Automation offers enormous value. A key part of the opportunity moving to the Dual Platform is around process automation. With autonomous agents powered by artificial intelligence and machine learning (a topic for our next paper), you can automate repetitive business operations and decision-making, such as the handling of routine supply chain exceptions. Then your expert staff can focus on the big impact decisions that deliver the highest value. They’ll also have advanced predictive and prescriptive analytics to spot problems early – when there are still many low-cost options – and resolve them optimally at the network level with problem-solving workbenches, optimizers, and “what-if” scenario analysis.

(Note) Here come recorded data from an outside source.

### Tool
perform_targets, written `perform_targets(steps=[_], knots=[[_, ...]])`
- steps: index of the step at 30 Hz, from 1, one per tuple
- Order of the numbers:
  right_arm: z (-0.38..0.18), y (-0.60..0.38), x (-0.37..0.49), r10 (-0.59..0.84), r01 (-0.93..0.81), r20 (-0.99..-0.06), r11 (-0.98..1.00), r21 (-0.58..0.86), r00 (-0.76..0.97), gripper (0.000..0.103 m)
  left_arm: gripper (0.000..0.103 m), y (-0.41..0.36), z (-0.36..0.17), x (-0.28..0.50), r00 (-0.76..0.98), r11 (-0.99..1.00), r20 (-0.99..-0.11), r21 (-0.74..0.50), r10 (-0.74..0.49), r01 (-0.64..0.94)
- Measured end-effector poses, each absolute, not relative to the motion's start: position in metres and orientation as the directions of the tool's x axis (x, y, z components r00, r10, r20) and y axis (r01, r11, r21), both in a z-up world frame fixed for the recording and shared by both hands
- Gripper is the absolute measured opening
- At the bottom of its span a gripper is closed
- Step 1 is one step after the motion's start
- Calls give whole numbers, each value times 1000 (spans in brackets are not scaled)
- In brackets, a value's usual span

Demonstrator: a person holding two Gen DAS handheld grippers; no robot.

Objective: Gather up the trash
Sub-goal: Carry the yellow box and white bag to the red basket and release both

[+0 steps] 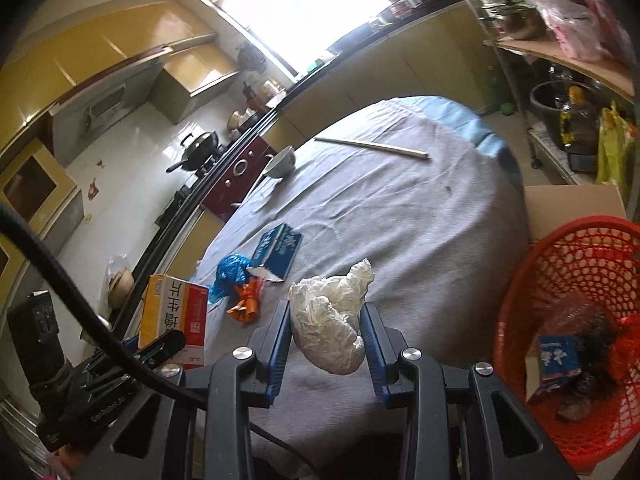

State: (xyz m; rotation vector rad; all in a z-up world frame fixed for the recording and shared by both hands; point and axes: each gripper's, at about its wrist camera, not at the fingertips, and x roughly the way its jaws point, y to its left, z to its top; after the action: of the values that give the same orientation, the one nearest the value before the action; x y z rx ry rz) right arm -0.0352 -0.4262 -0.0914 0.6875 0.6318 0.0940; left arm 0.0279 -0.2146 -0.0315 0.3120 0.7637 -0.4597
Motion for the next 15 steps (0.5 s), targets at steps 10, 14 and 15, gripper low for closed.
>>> perform_targets(steps=[10, 14, 15], knots=[[-96, -458, -61, 235, 174, -502, 749, 639, 832, 37, 47, -244, -30, 14, 621, 822, -724, 133, -301, 554], [-98, -466, -70, 221, 189, -500, 741, 644, 837, 37, 47, -252, -29, 9, 623, 814, -722, 145, -301, 562], [-99, -467, -72, 219, 192, -499, 739, 646, 838, 37, 47, -254, -29, 8, 624, 812, -721, 148, -302, 564]])
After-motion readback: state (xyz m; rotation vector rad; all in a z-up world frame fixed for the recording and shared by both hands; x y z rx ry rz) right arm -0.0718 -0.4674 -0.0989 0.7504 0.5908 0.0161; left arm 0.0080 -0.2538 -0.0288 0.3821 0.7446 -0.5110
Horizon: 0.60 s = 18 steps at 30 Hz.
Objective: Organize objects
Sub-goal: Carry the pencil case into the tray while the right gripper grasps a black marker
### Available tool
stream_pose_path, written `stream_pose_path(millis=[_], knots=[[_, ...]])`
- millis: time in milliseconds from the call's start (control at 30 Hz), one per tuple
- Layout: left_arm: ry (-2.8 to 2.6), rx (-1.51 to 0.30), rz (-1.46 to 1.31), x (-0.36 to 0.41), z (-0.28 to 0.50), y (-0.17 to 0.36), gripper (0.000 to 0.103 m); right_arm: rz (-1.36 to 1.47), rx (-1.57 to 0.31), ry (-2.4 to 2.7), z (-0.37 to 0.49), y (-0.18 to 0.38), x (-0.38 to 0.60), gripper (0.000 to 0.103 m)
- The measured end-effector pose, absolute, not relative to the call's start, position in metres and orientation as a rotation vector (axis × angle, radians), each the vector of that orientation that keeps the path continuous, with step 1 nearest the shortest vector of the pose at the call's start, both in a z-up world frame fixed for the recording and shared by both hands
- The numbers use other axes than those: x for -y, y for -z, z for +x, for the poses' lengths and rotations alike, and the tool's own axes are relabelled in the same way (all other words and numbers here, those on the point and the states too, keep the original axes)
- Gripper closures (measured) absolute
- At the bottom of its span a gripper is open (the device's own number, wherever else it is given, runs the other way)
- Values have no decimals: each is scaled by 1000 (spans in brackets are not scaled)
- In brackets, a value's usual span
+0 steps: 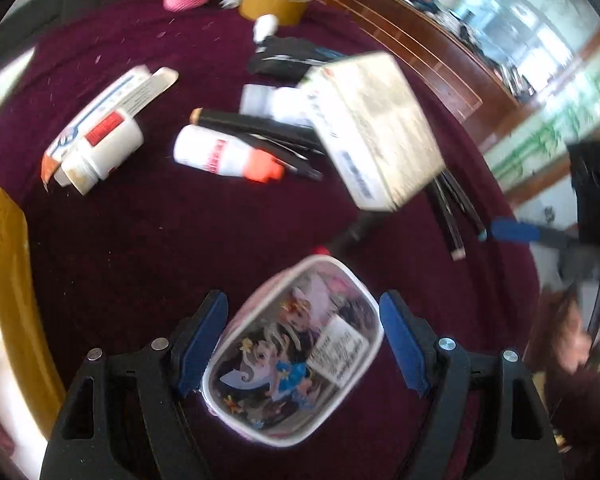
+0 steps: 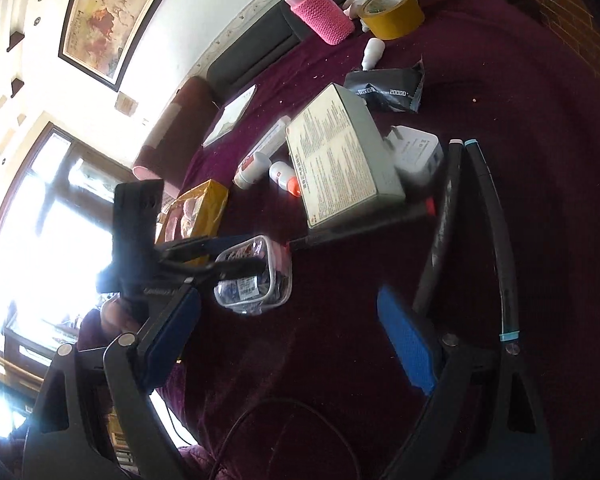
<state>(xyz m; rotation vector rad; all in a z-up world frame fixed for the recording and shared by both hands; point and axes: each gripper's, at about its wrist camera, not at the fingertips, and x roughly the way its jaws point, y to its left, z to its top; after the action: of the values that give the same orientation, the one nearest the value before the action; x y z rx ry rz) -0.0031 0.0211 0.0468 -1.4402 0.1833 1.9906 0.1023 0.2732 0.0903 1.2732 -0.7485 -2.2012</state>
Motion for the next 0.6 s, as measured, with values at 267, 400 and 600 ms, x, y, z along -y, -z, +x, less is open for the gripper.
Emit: stream_pose_path(millis=[267,400,600], knots=[[-2005,-783,-1158,-64,70,-42,27,1278,797,2254,109,-81,-299,12],[-2103,-803,-1143,-74,74,-29,21,1275,786,2348,117,-87,-315,12],[-2218,-543,-1164,-59,73,-47,31,1308,705,2524,119,-93,-334,12]])
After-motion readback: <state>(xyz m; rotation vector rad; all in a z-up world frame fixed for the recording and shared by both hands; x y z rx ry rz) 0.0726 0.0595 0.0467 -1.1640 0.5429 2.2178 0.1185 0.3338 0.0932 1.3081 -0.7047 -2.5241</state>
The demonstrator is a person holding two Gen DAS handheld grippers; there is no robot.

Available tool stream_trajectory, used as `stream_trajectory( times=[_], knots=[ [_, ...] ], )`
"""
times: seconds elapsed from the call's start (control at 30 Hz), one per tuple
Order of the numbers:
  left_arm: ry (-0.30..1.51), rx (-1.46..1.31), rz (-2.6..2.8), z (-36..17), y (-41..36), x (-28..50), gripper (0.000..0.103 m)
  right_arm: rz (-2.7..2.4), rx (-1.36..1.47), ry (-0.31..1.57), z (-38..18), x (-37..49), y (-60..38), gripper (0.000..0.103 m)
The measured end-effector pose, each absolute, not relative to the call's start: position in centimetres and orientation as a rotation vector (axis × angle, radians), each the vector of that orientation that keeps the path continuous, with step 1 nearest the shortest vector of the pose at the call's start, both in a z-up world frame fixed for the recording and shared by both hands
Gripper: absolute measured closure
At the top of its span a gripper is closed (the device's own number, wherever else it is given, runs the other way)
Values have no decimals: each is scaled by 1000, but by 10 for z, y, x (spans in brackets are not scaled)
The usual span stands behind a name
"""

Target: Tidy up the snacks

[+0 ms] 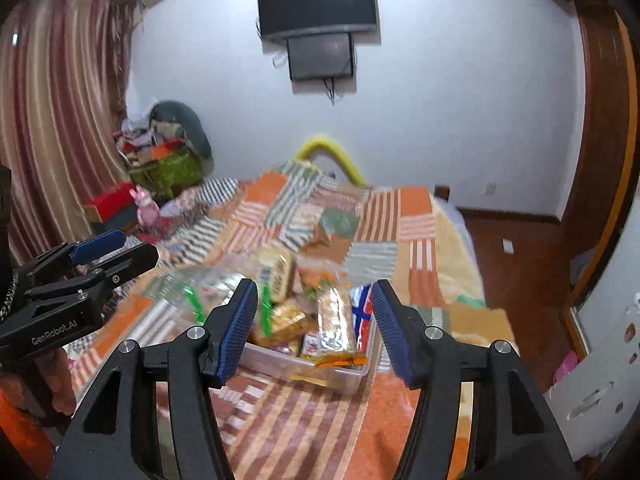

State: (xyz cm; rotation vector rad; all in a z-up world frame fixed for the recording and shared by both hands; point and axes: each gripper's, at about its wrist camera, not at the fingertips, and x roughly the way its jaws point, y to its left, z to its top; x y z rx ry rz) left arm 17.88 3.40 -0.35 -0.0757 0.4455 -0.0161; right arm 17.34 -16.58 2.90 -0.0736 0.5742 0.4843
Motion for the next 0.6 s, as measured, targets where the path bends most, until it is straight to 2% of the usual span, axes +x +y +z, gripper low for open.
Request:
stream_trajectory(
  times=[0.13, 0.33, 0.47, 0.6],
  knots=[
    [343, -69, -3, 27, 30, 136, 35, 489, -67, 483, 56, 139, -170, 46],
    [256, -77, -11, 51, 28, 89, 31, 493, -36, 394, 73, 100, -177, 38],
    [234, -67, -2, 54, 25, 69, 18, 498, -20, 374, 73, 88, -179, 31],
    [227, -58, 1, 52, 22, 56, 10, 473, -33, 352, 70, 79, -176, 15]
  ],
)
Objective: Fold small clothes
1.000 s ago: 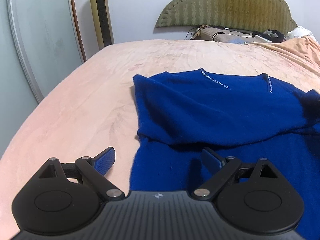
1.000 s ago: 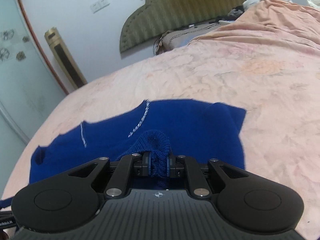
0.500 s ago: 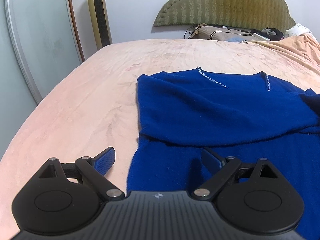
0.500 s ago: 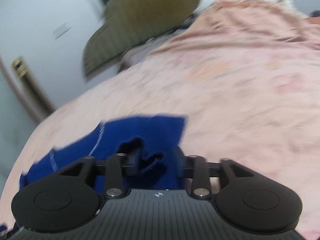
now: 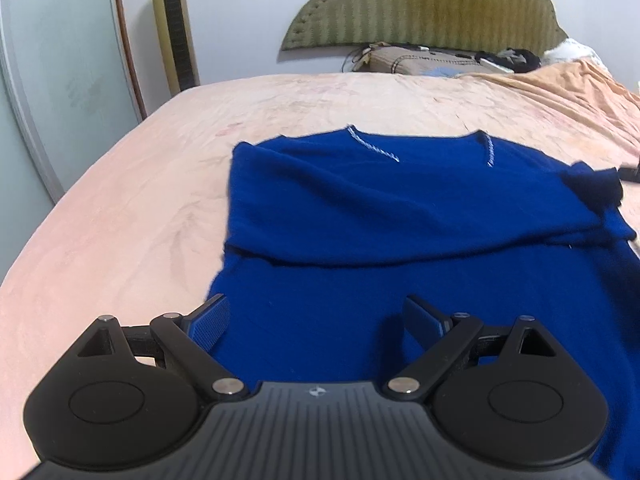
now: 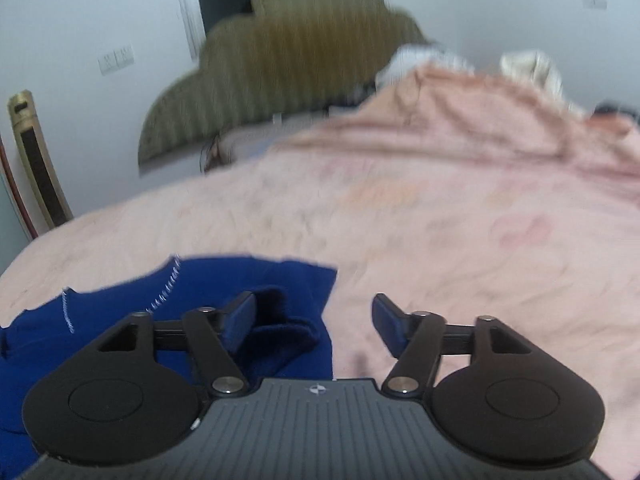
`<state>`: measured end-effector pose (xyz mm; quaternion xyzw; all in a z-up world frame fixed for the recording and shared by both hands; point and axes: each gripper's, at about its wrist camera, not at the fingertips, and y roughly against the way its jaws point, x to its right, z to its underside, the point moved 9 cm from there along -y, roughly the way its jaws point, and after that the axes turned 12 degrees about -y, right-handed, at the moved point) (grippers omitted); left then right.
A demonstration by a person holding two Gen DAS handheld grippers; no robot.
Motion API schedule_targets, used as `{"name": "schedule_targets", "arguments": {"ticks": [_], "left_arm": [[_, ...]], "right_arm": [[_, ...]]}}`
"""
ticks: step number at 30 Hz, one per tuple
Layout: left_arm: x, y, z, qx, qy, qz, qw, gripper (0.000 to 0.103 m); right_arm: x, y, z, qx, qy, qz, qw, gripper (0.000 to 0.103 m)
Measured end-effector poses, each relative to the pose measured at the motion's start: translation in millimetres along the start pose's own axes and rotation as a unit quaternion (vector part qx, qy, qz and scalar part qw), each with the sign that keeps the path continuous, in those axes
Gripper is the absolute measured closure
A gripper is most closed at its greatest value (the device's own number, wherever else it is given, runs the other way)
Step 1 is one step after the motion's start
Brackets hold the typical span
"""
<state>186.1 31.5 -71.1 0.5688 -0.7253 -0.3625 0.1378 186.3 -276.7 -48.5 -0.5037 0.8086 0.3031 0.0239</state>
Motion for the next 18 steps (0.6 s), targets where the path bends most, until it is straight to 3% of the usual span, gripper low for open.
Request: {"name": "schedule_targets", "arguments": {"ticks": [1, 3, 6, 8, 12, 15, 18], "left_arm": [[3, 1, 0, 0.000, 0.000, 0.004, 1.0000, 0.009], [9, 3, 2, 0.001, 0.002, 0.010, 0.9999, 0.009], [14, 8, 5, 0.003, 0.006, 0.014, 0.9999, 0.009], [16, 12, 8, 0.002, 0.010, 0.016, 0.9998, 0.009], [16, 17, 16, -0.005, 0.018, 0.017, 0.9997, 0.009], [13, 24, 21, -0.003, 0.025, 0.015, 0.9996, 0.009], [12, 29, 26, -0.005, 0.033, 0.019, 0.9993, 0.009]], "right_arm": [[-4, 8, 1, 0.006, 0.008, -0.015, 1.000, 0.028], [-19, 20, 11, -0.006, 0.030, -0.054, 0.998, 0.011], [-33, 21, 40, -0.094, 0.045, -0.109, 0.989, 0.011], [-34, 19, 55, -0.126, 0.057, -0.102, 0.985, 0.011], [-15, 17, 63, -0.122, 0.085, -0.032, 0.988, 0.010], [-11, 33, 62, -0.138, 0.047, -0.072, 0.987, 0.010], [-12, 50, 66, -0.143, 0.052, -0.090, 0.984, 0.010]]}}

The business potential of a network-based approach to supply chain management is significant as recent case studies have proven. Some companies are already achieving forecast accuracy in the 95% range, driving order fill rates/OTIF to 99% and reducing inventories by 50%. Some other radical improvements that have been achieved include:

  • Reducing supplier expediting costs by 60%
  • Reducing premium transportation by 50%
  • Reducing COGS by 3%
  • Reducing volume purchasing cost by 10 to 20%
  • Reducing planning and execution effort by over 40%

In short, value and flexibility are front and center with a Dual Platform Strategy and a network-based architecture. Companies can more easily meet business demands while maintaining the flexibility to implement changes that make the business run smoothly with highest possible service levels at the lowest possible cost. Given the results to date, there is absolutely no doubt that a Dual Platform Strategy will provide the competitive edge that most companies are striving to achieve. To learn more, please visit www.onenetwork.com.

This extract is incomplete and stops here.